| EXERCISE AIM |
Exact reproduction required: the lines below from the line with "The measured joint" to the line with "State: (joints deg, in", both ends included, and no others.
----
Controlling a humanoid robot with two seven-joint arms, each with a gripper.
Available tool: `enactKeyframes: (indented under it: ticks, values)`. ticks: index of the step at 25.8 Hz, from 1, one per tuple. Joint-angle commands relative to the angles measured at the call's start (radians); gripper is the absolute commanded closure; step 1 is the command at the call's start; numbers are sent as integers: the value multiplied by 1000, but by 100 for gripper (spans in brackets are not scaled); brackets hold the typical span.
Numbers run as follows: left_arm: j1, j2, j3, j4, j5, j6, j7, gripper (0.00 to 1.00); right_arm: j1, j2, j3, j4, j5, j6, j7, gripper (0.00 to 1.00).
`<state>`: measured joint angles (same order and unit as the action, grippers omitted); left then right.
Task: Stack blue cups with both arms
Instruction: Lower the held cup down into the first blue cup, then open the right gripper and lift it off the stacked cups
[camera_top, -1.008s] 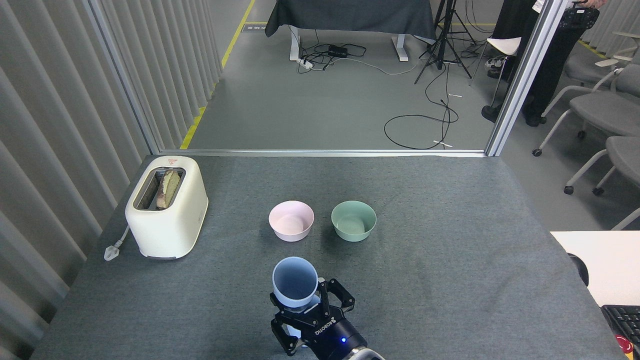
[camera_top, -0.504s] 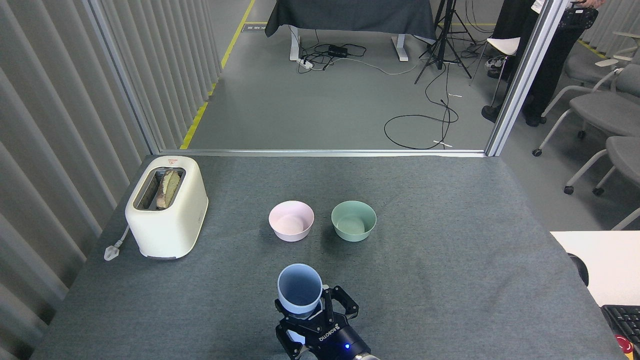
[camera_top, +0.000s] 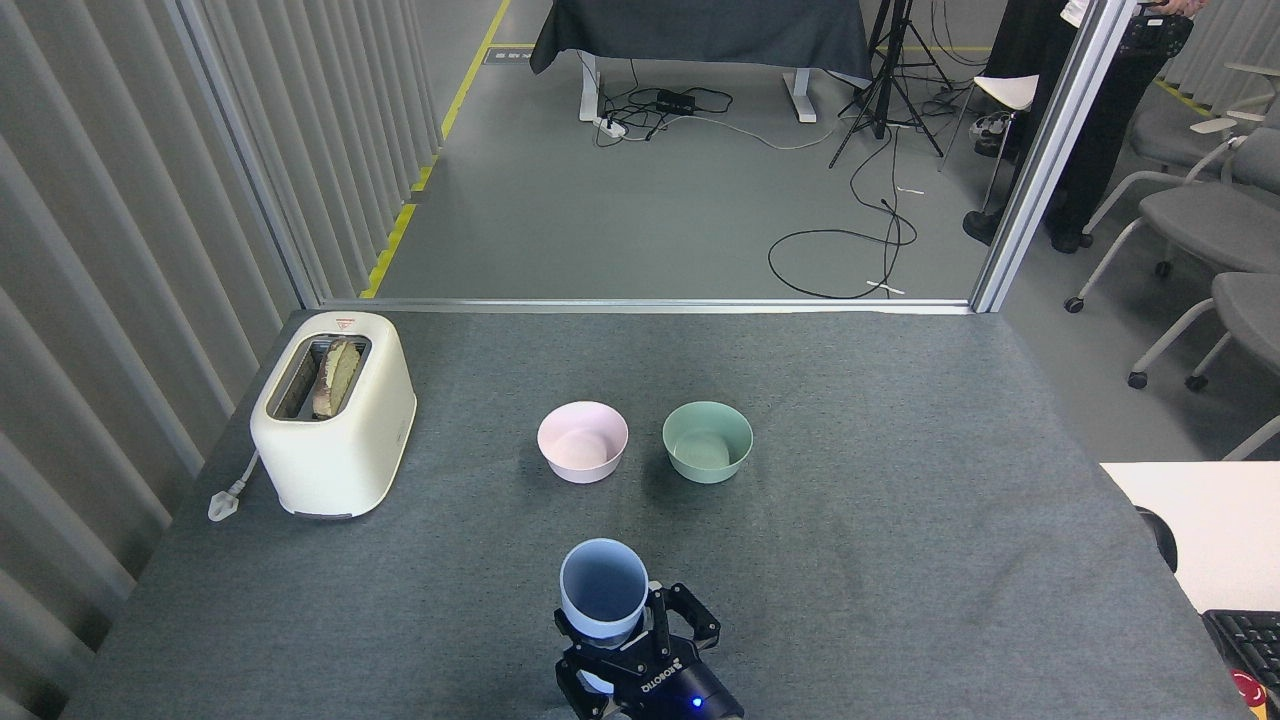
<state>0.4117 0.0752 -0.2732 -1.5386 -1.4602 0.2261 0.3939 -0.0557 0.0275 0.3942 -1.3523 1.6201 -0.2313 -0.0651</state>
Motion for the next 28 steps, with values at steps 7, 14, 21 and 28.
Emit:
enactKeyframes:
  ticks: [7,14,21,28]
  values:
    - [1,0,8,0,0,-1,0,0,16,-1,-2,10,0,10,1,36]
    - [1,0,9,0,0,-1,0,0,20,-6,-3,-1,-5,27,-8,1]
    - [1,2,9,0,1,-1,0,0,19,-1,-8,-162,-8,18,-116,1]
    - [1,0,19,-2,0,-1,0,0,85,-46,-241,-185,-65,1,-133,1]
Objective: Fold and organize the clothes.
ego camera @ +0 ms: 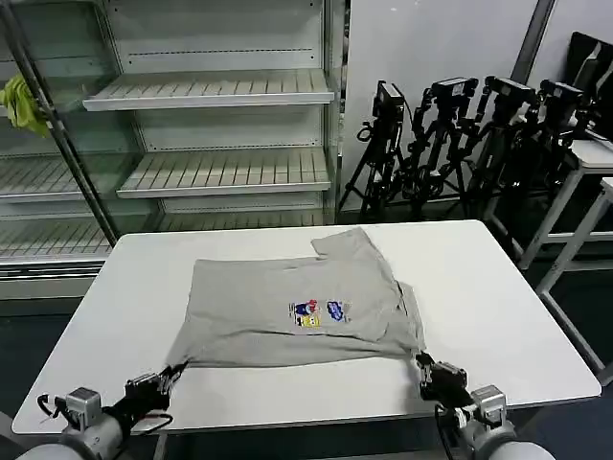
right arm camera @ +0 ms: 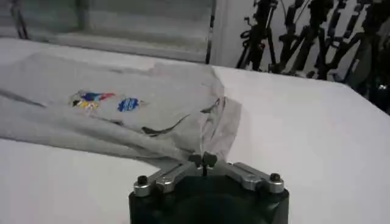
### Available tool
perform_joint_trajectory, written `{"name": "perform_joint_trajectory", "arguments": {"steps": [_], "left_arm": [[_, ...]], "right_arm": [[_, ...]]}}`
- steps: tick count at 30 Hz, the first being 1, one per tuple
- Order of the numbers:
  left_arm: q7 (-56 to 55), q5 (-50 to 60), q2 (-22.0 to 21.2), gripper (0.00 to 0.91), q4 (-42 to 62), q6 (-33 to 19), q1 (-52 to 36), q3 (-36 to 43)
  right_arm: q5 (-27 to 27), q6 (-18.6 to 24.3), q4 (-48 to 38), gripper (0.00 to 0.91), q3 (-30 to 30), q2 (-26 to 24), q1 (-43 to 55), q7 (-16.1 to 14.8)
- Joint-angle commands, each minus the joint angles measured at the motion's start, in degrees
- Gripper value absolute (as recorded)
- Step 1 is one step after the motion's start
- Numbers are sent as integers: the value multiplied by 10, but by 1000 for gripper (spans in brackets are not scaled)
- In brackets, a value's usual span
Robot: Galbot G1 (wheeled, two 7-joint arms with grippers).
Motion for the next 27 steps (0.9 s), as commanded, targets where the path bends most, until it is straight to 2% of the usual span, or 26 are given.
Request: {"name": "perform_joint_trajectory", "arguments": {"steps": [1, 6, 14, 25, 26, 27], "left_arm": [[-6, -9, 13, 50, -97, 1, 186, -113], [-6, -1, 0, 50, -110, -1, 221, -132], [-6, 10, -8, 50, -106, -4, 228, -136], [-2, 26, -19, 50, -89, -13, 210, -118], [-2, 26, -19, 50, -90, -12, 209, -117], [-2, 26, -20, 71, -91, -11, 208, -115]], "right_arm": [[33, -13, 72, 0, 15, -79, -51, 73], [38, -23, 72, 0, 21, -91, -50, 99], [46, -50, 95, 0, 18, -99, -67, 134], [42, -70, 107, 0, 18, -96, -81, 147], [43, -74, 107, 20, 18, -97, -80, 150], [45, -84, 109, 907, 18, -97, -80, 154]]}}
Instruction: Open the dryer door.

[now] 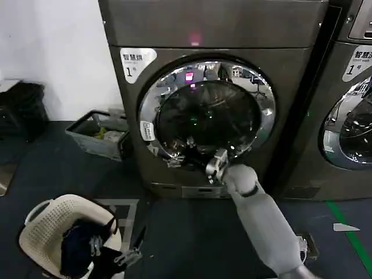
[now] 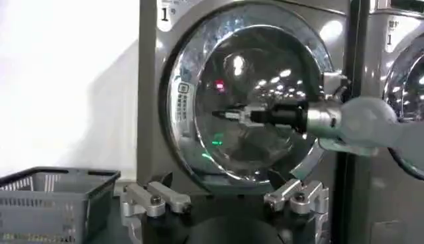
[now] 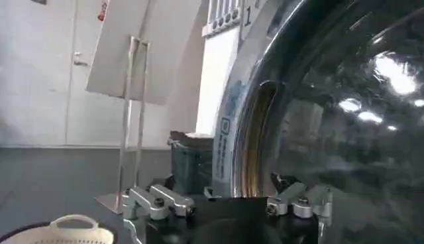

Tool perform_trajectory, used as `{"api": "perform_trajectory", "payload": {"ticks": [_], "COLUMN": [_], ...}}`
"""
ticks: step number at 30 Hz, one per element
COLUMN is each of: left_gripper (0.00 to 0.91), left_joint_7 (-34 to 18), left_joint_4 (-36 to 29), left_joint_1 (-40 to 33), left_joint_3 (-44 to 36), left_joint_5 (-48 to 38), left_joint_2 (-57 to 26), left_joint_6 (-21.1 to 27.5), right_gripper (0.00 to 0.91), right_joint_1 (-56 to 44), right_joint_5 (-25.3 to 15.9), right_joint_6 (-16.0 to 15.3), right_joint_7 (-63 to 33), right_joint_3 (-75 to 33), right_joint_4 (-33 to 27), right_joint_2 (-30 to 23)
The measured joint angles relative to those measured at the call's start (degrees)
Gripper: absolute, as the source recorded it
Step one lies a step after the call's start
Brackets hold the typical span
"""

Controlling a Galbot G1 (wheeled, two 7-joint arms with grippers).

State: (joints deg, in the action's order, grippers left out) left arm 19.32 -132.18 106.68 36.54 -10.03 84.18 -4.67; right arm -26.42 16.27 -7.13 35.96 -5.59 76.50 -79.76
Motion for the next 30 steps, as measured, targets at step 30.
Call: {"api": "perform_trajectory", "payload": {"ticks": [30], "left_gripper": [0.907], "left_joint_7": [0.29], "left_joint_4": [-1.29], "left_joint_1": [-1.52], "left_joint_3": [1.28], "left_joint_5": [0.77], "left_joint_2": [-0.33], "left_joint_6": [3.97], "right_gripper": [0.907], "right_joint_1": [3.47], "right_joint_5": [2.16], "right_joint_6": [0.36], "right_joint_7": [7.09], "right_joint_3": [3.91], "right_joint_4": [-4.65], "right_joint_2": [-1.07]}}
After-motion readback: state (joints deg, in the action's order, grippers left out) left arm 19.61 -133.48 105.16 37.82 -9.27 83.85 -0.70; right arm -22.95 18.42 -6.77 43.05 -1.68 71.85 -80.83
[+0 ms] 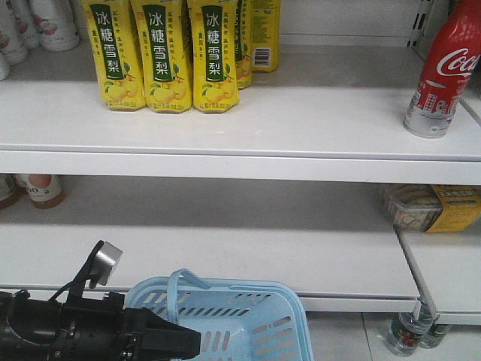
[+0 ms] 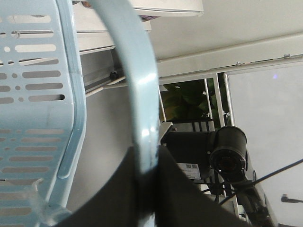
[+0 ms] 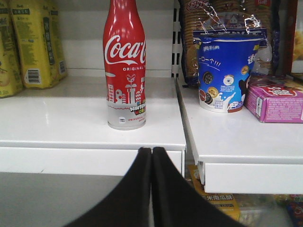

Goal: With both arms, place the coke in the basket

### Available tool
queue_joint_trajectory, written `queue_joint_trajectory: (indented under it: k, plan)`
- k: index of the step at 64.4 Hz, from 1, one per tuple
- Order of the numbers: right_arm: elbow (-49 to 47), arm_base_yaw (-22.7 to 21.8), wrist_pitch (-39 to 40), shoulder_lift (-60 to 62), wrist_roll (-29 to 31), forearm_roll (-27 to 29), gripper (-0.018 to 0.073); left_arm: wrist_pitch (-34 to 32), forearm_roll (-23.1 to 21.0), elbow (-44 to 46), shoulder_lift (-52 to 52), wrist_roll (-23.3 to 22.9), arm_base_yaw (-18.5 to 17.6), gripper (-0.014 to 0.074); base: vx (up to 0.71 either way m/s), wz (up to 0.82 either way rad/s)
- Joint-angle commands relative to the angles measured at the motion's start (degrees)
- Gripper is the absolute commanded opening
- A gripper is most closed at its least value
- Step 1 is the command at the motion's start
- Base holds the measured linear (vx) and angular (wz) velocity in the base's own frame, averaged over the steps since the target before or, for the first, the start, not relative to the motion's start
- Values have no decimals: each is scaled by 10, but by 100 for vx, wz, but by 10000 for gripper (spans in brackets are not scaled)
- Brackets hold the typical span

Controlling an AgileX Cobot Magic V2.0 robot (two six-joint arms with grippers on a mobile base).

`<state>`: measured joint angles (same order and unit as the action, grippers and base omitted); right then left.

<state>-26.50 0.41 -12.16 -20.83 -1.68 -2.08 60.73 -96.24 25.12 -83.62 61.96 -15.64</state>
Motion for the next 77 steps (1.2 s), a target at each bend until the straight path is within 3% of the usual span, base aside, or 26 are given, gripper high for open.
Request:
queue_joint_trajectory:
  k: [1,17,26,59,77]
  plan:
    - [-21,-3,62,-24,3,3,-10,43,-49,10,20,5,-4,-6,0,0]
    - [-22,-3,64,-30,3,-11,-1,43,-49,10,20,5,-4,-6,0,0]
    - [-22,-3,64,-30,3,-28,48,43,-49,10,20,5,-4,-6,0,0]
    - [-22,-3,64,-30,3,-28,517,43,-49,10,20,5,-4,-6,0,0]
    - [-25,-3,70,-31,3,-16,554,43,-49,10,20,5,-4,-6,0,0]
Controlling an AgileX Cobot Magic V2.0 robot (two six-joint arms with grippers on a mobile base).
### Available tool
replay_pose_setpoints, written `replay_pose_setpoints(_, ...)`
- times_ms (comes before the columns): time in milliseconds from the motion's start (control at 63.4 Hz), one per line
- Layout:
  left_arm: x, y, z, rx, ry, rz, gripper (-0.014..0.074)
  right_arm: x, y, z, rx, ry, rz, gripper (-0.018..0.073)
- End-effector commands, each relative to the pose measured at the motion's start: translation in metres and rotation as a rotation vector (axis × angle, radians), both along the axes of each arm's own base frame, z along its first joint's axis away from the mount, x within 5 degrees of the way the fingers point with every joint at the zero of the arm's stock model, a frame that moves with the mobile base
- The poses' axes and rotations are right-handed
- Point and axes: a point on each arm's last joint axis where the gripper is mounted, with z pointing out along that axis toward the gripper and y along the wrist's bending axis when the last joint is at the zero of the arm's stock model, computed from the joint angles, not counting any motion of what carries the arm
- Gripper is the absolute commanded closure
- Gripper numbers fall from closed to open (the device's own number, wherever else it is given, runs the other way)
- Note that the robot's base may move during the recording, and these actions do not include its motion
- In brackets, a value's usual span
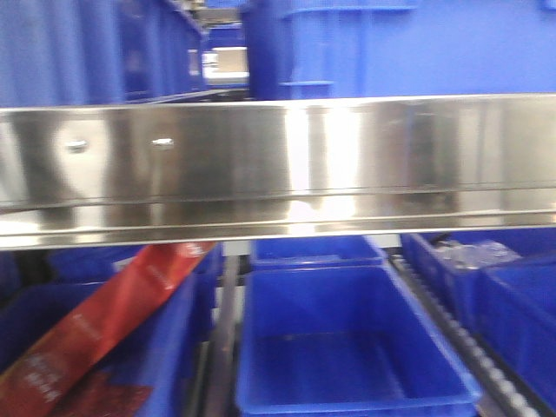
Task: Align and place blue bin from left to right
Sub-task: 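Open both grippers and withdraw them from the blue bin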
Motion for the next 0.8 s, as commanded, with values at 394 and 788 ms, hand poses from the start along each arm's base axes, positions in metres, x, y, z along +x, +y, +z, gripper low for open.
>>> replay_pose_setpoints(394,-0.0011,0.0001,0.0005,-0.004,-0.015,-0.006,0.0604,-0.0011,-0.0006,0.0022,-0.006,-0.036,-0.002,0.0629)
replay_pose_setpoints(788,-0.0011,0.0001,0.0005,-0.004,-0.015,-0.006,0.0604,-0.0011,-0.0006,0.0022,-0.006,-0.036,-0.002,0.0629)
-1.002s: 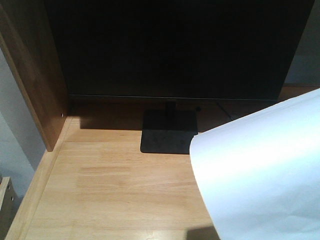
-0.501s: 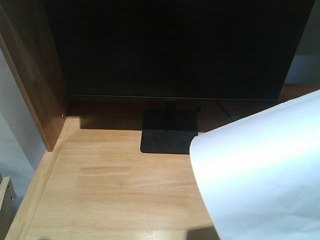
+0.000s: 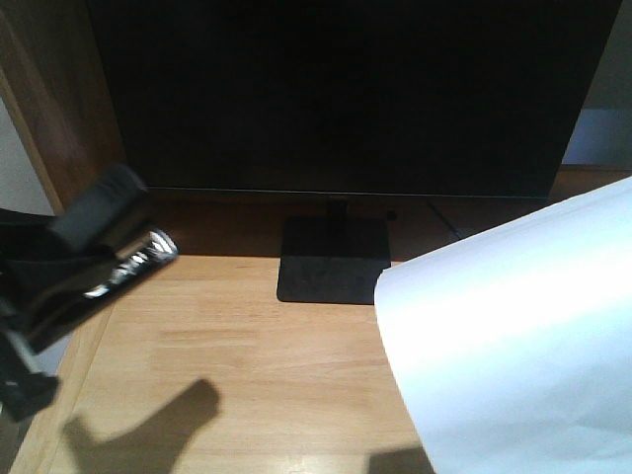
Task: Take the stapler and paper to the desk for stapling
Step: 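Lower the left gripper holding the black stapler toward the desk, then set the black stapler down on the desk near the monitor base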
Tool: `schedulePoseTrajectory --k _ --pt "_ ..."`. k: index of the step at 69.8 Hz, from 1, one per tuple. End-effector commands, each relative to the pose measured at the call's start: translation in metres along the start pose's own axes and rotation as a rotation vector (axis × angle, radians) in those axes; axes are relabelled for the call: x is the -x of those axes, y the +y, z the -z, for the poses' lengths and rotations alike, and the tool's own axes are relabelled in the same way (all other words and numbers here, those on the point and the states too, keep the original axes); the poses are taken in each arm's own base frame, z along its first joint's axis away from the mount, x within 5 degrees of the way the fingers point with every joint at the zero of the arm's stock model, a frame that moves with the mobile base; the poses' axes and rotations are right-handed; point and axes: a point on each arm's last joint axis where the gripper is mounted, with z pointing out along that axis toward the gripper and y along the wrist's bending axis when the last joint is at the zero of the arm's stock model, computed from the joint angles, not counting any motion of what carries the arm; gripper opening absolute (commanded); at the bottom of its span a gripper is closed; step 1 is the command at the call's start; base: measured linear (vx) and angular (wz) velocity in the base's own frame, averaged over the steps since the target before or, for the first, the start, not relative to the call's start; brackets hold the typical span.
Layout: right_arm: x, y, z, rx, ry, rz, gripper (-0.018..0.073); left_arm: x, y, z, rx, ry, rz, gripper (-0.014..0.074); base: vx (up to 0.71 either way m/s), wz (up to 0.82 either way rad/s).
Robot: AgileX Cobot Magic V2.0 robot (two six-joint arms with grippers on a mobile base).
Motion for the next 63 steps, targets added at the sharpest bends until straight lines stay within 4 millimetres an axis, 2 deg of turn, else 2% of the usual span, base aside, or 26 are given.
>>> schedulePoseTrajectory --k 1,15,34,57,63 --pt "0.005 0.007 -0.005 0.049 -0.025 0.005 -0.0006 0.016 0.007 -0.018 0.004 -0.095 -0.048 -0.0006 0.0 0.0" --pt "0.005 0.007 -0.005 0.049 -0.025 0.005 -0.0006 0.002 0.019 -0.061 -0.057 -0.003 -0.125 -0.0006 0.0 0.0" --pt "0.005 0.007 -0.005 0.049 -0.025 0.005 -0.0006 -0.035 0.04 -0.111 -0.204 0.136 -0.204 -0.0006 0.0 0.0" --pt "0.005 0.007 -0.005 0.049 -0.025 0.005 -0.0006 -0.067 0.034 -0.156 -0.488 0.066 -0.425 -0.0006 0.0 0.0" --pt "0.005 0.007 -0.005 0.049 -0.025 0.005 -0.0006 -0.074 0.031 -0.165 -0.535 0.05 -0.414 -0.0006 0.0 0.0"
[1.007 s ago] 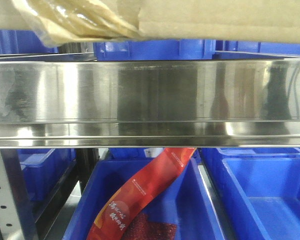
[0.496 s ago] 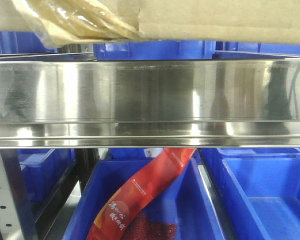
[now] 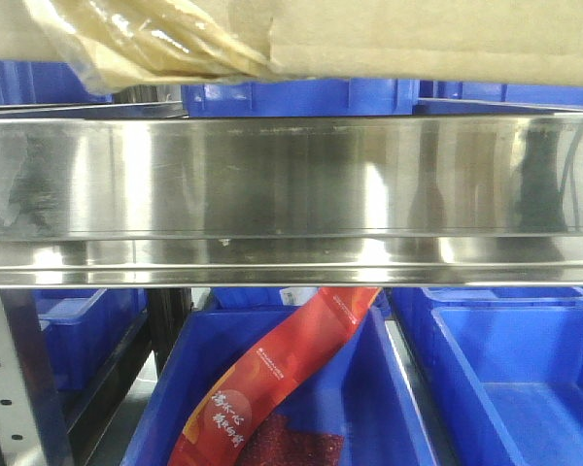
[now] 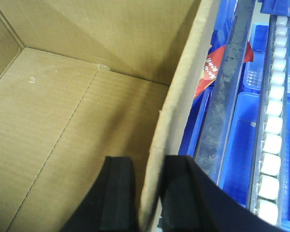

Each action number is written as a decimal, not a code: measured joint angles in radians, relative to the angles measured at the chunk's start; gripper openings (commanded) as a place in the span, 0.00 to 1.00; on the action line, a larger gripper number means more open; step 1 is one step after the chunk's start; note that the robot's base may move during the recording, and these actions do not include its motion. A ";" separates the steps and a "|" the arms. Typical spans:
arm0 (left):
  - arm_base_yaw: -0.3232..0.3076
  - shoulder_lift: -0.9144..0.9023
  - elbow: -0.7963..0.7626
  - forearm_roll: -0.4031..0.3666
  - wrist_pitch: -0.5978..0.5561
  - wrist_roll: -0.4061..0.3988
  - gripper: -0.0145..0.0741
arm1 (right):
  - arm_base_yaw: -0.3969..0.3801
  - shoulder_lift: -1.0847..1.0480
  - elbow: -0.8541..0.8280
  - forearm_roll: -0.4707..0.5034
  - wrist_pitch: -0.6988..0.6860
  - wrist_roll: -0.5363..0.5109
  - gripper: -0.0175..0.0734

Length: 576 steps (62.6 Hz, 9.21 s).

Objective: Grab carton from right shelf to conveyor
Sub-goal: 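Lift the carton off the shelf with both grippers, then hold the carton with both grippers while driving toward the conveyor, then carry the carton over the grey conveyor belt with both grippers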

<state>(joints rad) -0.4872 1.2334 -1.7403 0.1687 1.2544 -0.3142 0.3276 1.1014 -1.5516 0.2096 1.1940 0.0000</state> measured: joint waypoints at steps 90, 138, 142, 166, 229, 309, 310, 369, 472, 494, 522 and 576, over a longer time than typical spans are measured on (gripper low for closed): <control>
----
| TASK ANSWER |
The measured joint angles relative to those measured at the call's start (degrees)
Gripper: absolute, as the source recorded it
Step one lies a step after the call's start
Brackets hold the typical span
"""

Controlling a Galbot G1 (wheeled, two 7-joint arms with grippers).

State: (joints deg, in the action's order, grippers left out) left arm 19.32 -132.18 106.68 36.54 -10.03 84.18 -4.67; right arm -26.42 16.27 -7.13 35.96 -5.59 76.50 -79.76

Nothing more belongs to this exercise.